The so-called Three Tenors, as they get nicknamed, with an operatic flourish, combined to contribute 43 of the goals that pushed Napoli into third place in last season's Italian championship, earning the club the right to perform in the Champions League for the first time in two decades, the competition in which they will take on Chelsea for a place in the quarter-finals, starting at the San Paolo tonight.

They combined again on Napoli's last outing, the weekend's impressive 3-0 away win at Fiorentina, which should embolden them ahead of the visit of a brittle Chelsea.

After two minutes, Lavezzi found Hamsik who found Cavani, who struck his 18th of the season; Cavani's second of the night came from a Hamsik through-ball. Lavezzi struck the third, which delighted the Argentine; he has been inventive and industrious in recent months but struggled for goals.

Even so, no one doubts the validity of his credentials as one of the Tenors.

In Mazzarri's preferred 3-4-3 formation, the front three sometimes vary the positions they take up, Hamsik and Lavezzi exchanging flanks, but alterations to the identity of the trio are rare.

The club's other strikers know clearly they are second choice.

The situation at Chelsea is utterly distinct. Front threes, more or less, have been the club's preferred modus operandi for a few seasons; big, expensively assembled squads have been their mark since Chelsea came into Roman Abramovich's money some nine years ago.
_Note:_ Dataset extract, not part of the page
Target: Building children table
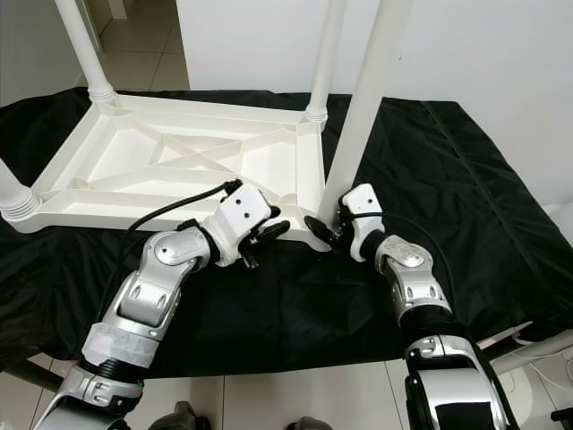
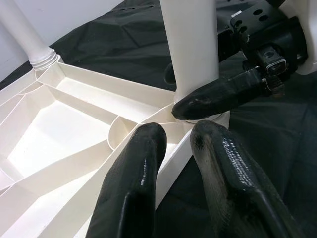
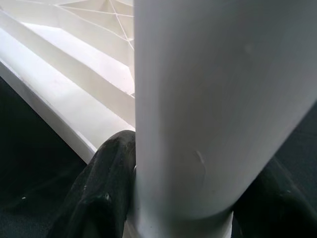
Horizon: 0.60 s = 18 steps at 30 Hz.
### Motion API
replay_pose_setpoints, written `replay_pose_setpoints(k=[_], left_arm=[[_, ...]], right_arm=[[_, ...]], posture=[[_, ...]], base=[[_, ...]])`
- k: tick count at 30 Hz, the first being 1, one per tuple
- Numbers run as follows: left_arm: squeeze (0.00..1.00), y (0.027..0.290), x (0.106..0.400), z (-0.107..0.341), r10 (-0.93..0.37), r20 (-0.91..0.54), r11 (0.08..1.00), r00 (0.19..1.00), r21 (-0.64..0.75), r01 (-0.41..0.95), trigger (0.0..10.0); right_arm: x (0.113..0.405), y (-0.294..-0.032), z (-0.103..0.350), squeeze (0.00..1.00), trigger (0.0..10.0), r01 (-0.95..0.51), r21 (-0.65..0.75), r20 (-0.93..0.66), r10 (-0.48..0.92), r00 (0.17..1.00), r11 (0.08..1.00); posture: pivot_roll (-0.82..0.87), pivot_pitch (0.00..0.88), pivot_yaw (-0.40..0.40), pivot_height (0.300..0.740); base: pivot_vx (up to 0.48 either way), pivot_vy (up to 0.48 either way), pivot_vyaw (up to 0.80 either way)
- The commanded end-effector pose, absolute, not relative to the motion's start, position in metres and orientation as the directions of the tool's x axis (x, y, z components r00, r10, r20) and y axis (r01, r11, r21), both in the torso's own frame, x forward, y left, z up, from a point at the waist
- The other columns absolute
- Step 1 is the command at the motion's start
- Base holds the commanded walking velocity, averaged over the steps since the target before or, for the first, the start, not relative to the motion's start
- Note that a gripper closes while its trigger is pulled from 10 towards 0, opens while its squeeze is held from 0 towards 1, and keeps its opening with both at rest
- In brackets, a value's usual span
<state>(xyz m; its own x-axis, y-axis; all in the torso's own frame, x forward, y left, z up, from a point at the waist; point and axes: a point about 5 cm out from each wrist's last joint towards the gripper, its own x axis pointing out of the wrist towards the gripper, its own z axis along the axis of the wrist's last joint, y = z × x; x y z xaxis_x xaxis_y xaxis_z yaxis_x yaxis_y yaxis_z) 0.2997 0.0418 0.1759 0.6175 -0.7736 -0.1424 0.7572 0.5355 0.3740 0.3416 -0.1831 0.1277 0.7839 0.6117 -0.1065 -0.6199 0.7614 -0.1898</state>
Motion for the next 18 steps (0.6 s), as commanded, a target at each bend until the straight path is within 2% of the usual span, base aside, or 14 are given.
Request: replay_pose_setpoints(k=[1, 4, 5, 6, 7, 8, 9, 13, 16, 18], left_arm=[[0.0, 0.0439, 0.3034, 0.1796, -0.694, -0.086, 0.634, 0.715, 0.398, 0.663, 10.0], [0.0, 0.0427, 0.3037, 0.1796, -0.698, -0.086, 0.631, 0.711, 0.396, 0.668, 10.0], [0.0, 0.0424, 0.3035, 0.1797, -0.699, -0.085, 0.63, 0.71, 0.395, 0.668, 10.0], [0.0, 0.0424, 0.3035, 0.1797, -0.699, -0.085, 0.63, 0.71, 0.395, 0.668, 10.0], [0.0, 0.0423, 0.3035, 0.1797, -0.7, -0.086, 0.63, 0.709, 0.395, 0.669, 10.0], [0.0, 0.0423, 0.3035, 0.1797, -0.7, -0.086, 0.63, 0.709, 0.395, 0.669, 10.0], [0.0, 0.0423, 0.3034, 0.1795, -0.7, -0.086, 0.629, 0.709, 0.395, 0.67, 10.0], [0.0, 0.0424, 0.3037, 0.1789, -0.699, -0.088, 0.629, 0.709, 0.394, 0.67, 10.0], [0.0, 0.0425, 0.3039, 0.1788, -0.699, -0.088, 0.63, 0.71, 0.394, 0.669, 10.0], [0.0, 0.0426, 0.3037, 0.1788, -0.697, -0.087, 0.632, 0.711, 0.393, 0.668, 10.0]], right_arm=[[0.3391, -0.1829, 0.1163, 0.0, 0.0, -0.627, -0.165, -0.154, 0.609, 0.778, 0.761], [0.3379, -0.1846, 0.1146, 0.0, 0.0, -0.61, -0.144, -0.151, 0.592, 0.792, 0.779], [0.3379, -0.1852, 0.1146, 0.0, 2.8, -0.598, -0.143, -0.145, 0.581, 0.801, 0.789], [0.3379, -0.1852, 0.1146, 0.0, 2.8, -0.598, -0.143, -0.145, 0.581, 0.801, 0.789], [0.3379, -0.1856, 0.1147, 0.0, 7.8, -0.586, -0.139, -0.14, 0.57, 0.81, 0.798], [0.3379, -0.1856, 0.1147, 0.0, 7.8, -0.586, -0.139, -0.14, 0.57, 0.81, 0.798], [0.3386, -0.1863, 0.1136, 0.0, 10.0, -0.562, -0.145, -0.151, 0.543, 0.826, 0.815], [0.3409, -0.1853, 0.1112, 0.0, 10.0, -0.46, -0.119, -0.16, 0.44, 0.883, 0.88], [0.3411, -0.1846, 0.1112, 0.0, 10.0, -0.443, -0.111, -0.158, 0.425, 0.892, 0.89], [0.3398, -0.1784, 0.1122, 0.0, 10.0, -0.347, -0.064, -0.138, 0.336, 0.932, 0.936]], posture=[[-0.05, 0.0, -0.029, 0.74], [-0.06, 0.0, -0.022, 0.74], [-0.06, 0.0, -0.021, 0.74], [-0.06, 0.0, -0.021, 0.74], [-0.06, 0.0, -0.021, 0.74], [-0.06, 0.0, -0.021, 0.74], [-0.06, 0.0, -0.02, 0.74], [-0.06, 0.0, -0.022, 0.74], [-0.06, 0.0, -0.022, 0.74], [-0.06, 0.0, -0.026, 0.74]], base=[[0.0, 0.0, 0.0], [0.0, 0.0, 0.0], [0.0, 0.0, 0.0], [0.0, 0.0, 0.0], [0.0, 0.0, 0.0], [0.0, 0.0, 0.0], [0.0, 0.0, 0.0], [0.0, 0.0, 0.0], [0.0, 0.0, 0.0], [0.0, 0.0, 0.0]])
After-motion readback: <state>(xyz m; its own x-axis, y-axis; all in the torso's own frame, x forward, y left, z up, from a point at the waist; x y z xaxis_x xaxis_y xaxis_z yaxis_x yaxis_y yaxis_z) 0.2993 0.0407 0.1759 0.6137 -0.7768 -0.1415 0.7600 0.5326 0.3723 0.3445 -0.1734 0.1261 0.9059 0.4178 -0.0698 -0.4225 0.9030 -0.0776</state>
Synchronicity or finely-tuned orchestration is not a current characteristic, though.

Andre Villas-Boas, the head coach, grapples with a squad "in transition".

Chelsea arrived in southern Italy yesterday in poor form. Saturday's draw at Birmingham City in the FA Cup was their fourth successive match without a victory.
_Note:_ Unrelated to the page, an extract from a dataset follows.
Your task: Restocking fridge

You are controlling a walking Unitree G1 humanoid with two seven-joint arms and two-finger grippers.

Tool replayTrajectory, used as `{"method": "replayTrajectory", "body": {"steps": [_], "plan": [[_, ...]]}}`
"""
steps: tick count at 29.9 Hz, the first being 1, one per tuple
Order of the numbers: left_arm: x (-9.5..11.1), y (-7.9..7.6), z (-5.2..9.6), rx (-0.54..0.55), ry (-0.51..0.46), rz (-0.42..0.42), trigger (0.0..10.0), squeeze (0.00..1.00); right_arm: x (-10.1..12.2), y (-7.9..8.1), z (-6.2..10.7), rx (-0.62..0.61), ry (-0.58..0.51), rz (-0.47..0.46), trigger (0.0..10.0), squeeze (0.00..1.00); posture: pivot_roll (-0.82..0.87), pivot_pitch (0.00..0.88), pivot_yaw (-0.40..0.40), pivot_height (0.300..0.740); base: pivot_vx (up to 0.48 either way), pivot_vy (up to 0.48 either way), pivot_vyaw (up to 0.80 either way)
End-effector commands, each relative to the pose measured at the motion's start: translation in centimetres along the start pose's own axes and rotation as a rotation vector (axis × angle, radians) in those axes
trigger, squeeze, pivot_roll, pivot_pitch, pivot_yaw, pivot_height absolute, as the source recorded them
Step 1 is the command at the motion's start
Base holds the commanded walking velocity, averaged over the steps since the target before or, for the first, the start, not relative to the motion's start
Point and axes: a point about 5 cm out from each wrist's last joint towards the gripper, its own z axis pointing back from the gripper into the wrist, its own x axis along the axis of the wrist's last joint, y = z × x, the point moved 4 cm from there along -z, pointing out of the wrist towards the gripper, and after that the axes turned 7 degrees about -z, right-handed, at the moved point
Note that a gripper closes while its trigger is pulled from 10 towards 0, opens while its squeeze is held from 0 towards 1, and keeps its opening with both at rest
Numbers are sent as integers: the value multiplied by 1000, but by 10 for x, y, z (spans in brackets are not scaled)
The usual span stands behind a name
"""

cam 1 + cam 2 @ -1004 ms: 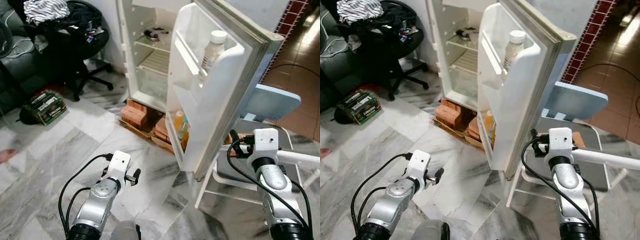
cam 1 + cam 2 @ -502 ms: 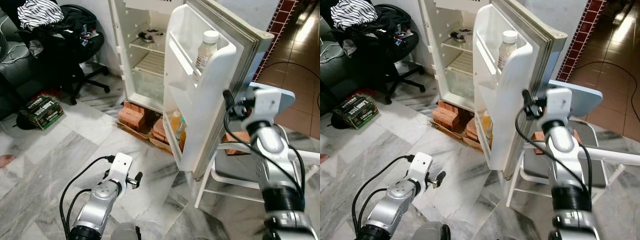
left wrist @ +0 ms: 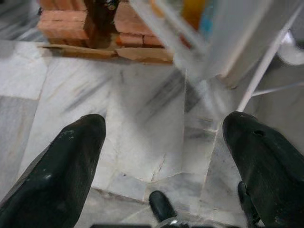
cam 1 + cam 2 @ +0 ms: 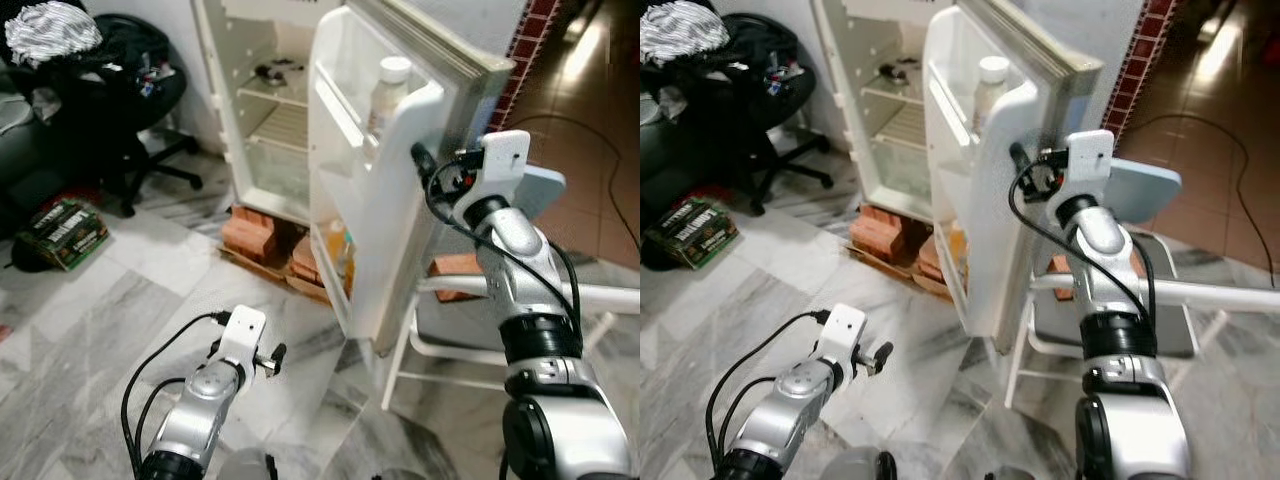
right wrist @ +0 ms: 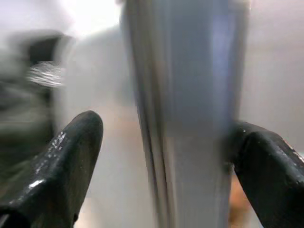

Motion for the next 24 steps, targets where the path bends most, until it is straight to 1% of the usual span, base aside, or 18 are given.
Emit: {"method": "replayTrajectory", "body": {"steps": [1,2,3,4,5,6,7,8,10,12,13,14,16,17,18,19,21,24], "plan": [[-2,6,2,28,7,-5,10000,0,8,113,9,611,39,-116,10000,0,132,0,-6,740,0,0,0],[-2,6,2,28,7,-5,10000,0,8,129,26,717,62,-136,10000,0,132,0,-6,740,0,0,0],[-2,7,3,29,8,-5,10000,0,7,139,40,794,88,-165,10000,0,129,0,-4,740,0,0,0],[-3,7,3,29,9,-5,10000,0,7,145,48,838,105,-185,10000,0,128,0,-3,740,0,0,0],[-3,7,3,29,11,-5,10000,0,6,147,57,860,111,-200,10000,0,123,0,2,740,0,0,0],[-3,7,3,29,11,-5,10000,0,6,147,57,860,111,-200,10000,0,123,0,2,740,0,0,0],[-4,7,3,23,17,-10,10000,0,0,136,60,810,126,-199,10000,0,110,0,13,740,0,0,0],[-4,7,3,23,17,-10,10000,0,0,136,60,810,126,-199,10000,0,110,0,13,740,0,0,0],[-5,5,1,6,23,-28,10000,0,-17,107,55,643,159,-172,10000,0,98,0,25,740,0,0,0],[-4,4,0,0,23,-40,10000,0,-28,91,53,532,199,-111,10000,0,94,0,28,740,0,0,0],[-3,4,-1,-2,20,-45,10000,0,-38,78,50,453,226,-59,10000,0,92,0,30,740,0,0,0],[-1,4,-1,-3,12,-48,10000,0,-51,59,47,324,269,32,10000,0,90,0,32,740,0,0,0],[1,4,-2,-1,3,-49,10000,0,-59,41,41,197,277,117,10000,0,87,0,37,740,0,0,0],[3,4,-2,11,-8,-42,10000,0,-63,20,36,40,265,151,10000,0,88,0,37,740,0,0,0],[4,5,-2,21,-13,-32,10000,0,-65,8,35,-52,255,145,10000,0,89,0,36,740,0,0,0],[4,5,-2,22,-13,-31,10000,0,-66,4,35,-77,251,143,10000,0,88,0,37,740,0,0,0],[4,7,-1,32,-17,-20,10000,0,-71,-7,38,-149,256,200,10000,0,89,1,34,740,0,0,0],[1,12,0,61,-18,21,10000,0,-98,-15,52,-169,335,312,10000,0,95,0,29,740,0,0,0]]}}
The most likely front three to be selected by Villa-Boas for this tie would feature Juan Mata and Daniel Sturridge. The question who plays at centre-forward - Fernando Torres or Didier Drogba - is more difficult.

Sturridge scored against Birmingham, and the England Under 21 international has shown good personal progress this season, although amid some uncertainty about his preferred playing role, central striker or attacking from wide.

Mata, signed from Valencia, has been a great success, both as converter of fine goals and crosser and passer.

For Torres, though, a second tortured year as English football's costliest striker is weighing on him.

Against Birmingham, where Villas-Boas replaced him with Drogba at half time, the Spaniard registered his 21st consecutive outing - nine of them as a substitute - without a goal.

The £50 million (Dh291.5m) Chelsea paid Liverpool for him 13 months ago seems more of a drag on his body and soul with almost every match, just as the £12m Napoli agreed with Palermo for Cavani in 2010 looks more and more like a snip.

Although Chelsea have greater depth of resources - an alternative front three would include on the flanks the leading internationals Salomon Kalou and Florent Malouda - they must envy the smoothness with which Napoli's Three Tenors often combine.

Plainly, there is a compelling case for the experienced Drogba to start instead of Torres tonight; almost as clear is that if Villas-Boas is to prove himself the right man, medium- and long-term for the in the job Abramovich gave him, getting the best out of Torres would be a feather in his cap.

But he cannot wait forever for the Spaniard to hit the right notes.